At this time, since the small particles of the buffer solution may affect the column, it is preferable to filter the buffer solution and adjust the pH (pH 7.0) of the buffer solution before mixing with the organic solvent.

The internal standard substance of the HPLC analysis of the present invention can be used as an internal standard solution by diluting allose to 10 to 30 times with purified water. Using the internal standard solution, the ginseng polysaccharide active ingredient is quantitatively analyzed can do.

In the present invention, the effective components of the ginseng polysaccharide analyzed through the aforementioned active ingredient analysis method may be glucose, galactose, arabinose, glucuronic acid and galacturonic acid, preferably galactose, arabinose. Since the retention time of the ginseng polysaccharide may vary depending on the conditions under which the ginseng polysaccharide is analyzed, it is preferable to establish the analysis conditions through various experiments.

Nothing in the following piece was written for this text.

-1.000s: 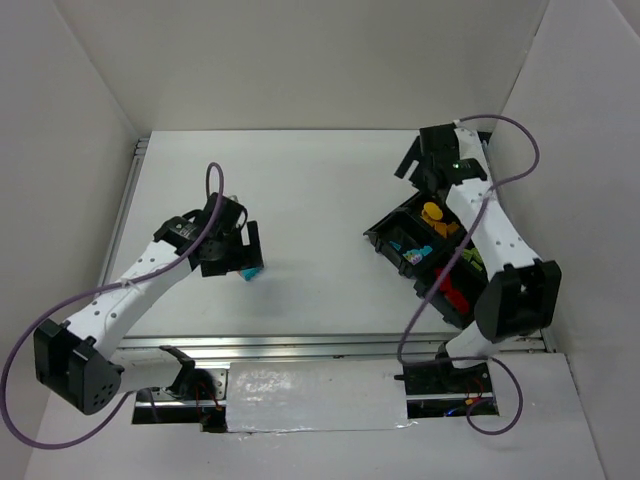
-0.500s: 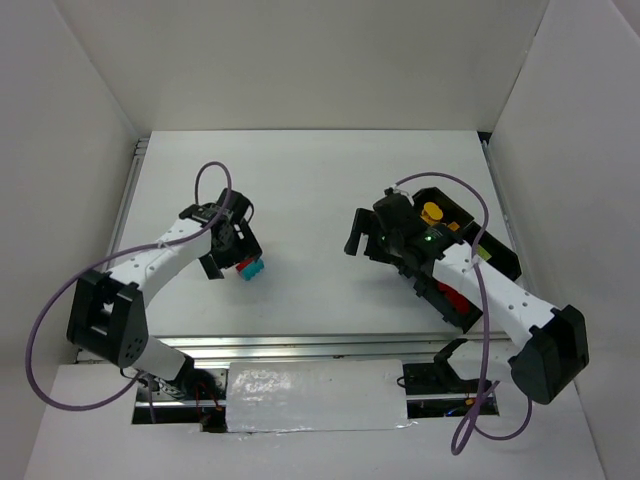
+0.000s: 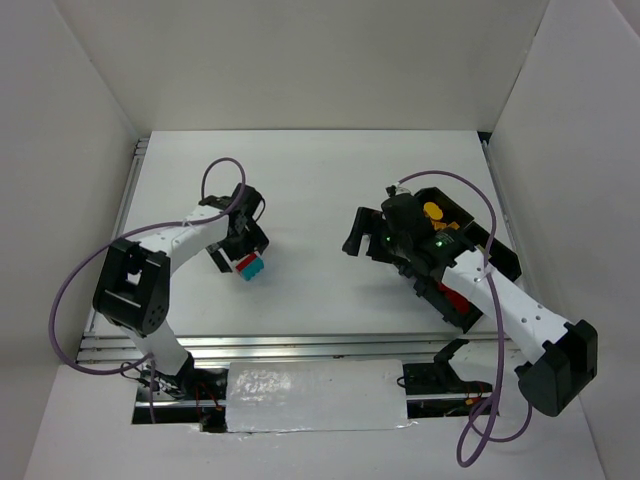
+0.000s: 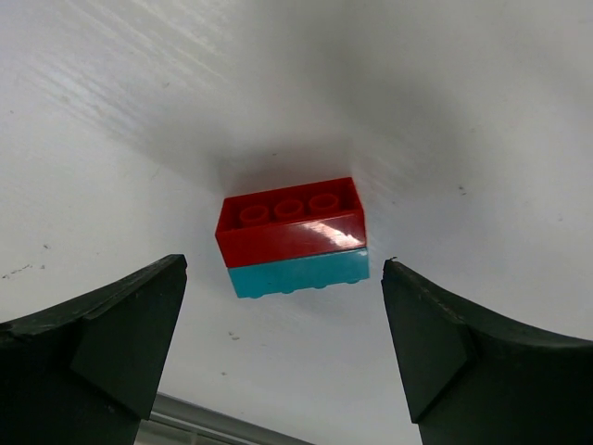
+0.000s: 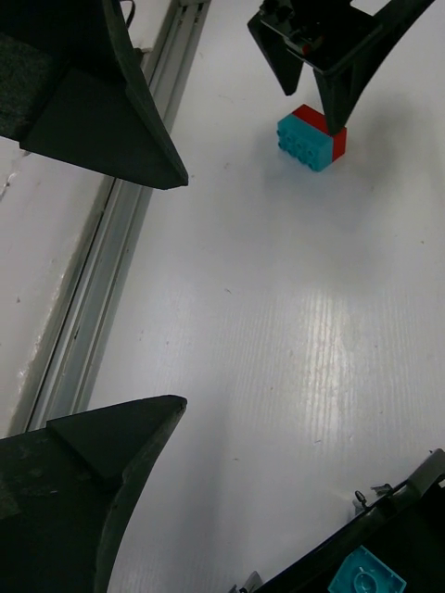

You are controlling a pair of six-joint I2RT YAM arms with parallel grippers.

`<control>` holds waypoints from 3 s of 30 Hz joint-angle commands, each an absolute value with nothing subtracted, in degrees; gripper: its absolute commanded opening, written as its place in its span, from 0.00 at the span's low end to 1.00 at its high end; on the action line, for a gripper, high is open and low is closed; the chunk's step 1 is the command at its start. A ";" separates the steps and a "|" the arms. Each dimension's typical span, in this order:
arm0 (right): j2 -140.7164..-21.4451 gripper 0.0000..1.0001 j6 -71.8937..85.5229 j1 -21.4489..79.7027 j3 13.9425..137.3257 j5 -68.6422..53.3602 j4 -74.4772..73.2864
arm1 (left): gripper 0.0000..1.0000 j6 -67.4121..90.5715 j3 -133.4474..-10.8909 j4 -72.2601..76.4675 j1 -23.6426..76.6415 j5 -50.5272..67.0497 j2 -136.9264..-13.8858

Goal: Sort the legos into containers by color

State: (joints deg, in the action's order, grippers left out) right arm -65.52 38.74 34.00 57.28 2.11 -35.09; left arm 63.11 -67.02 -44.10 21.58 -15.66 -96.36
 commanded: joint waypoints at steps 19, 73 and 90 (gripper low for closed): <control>-66.97 1.00 31.73 34.54 59.50 -1.14 -34.54 | 0.92 69.61 -66.09 -39.73 20.83 -15.12 -101.60; -81.47 0.26 46.85 47.02 57.22 2.73 7.91 | 0.00 75.85 -70.49 -33.22 31.38 3.96 -77.61; -71.02 0.00 33.66 40.78 35.70 -25.48 18.37 | 0.00 63.81 -73.04 -39.20 23.47 0.26 -73.92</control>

In the present invention, the analysis of the human body polysaccharide body reaction comprises the steps of (i) extracting ginseng polysaccharide contained in ginseng by extraction, filtration, concentration, precipitation and removal, (ii) extracting the extracted ginseng polysaccharide at low temperature, (Iii) subjecting the prepared sample to a subject to be tested for a human body reaction, and (iv) using the human body reaction analysis data to determine the effect of the active ingredient of the ginseng polysaccharide And evaluating the safety.

The method of preparing the ginseng polysaccharide sample in steps (i) and (ii) above is the same as described in the step of confirming the effective ingredient of the ginseng polysaccharide mentioned above, and the active ingredient of the ginseng polysaccharide obtained through the same Glucose, galactose, arabinose, glucuronic acid, and galacturonic acid.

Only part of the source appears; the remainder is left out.